Start of DATA BELOW

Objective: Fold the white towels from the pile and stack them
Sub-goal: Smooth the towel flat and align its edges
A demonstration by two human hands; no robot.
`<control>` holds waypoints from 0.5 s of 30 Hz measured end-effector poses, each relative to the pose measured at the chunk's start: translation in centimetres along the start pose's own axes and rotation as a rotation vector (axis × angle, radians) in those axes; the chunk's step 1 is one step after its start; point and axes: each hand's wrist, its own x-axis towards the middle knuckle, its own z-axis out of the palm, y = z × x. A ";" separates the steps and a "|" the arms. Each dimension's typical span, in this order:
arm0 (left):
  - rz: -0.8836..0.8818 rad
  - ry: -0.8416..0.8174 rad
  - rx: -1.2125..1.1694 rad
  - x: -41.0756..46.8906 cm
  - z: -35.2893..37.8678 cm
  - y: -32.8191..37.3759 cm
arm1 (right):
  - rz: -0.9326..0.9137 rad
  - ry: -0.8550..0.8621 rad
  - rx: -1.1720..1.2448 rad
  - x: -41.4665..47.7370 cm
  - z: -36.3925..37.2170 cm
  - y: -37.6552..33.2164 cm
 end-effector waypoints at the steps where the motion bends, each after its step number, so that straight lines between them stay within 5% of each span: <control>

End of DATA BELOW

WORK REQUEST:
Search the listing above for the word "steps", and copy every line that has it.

YOUR SOLUTION:
`<control>` holds waypoints from 0.5 s of 30 Hz measured end-effector poses, each relative to the pose measured at the chunk's start: translation in centimetres along the start pose's own axes and rotation as a rotation vector (axis × angle, radians) in those axes; the chunk's step 1 is one step after its start; point and axes: each hand's wrist, its own x-axis towards the middle knuckle, its own z-axis out of the palm, y = z × x. A ";" separates the steps and a "|" the arms. Each dimension's typical span, in this order:
 end-effector waypoints at the steps where the motion bends, each after its step number, so that straight lines between them stay within 5% of each span: <control>

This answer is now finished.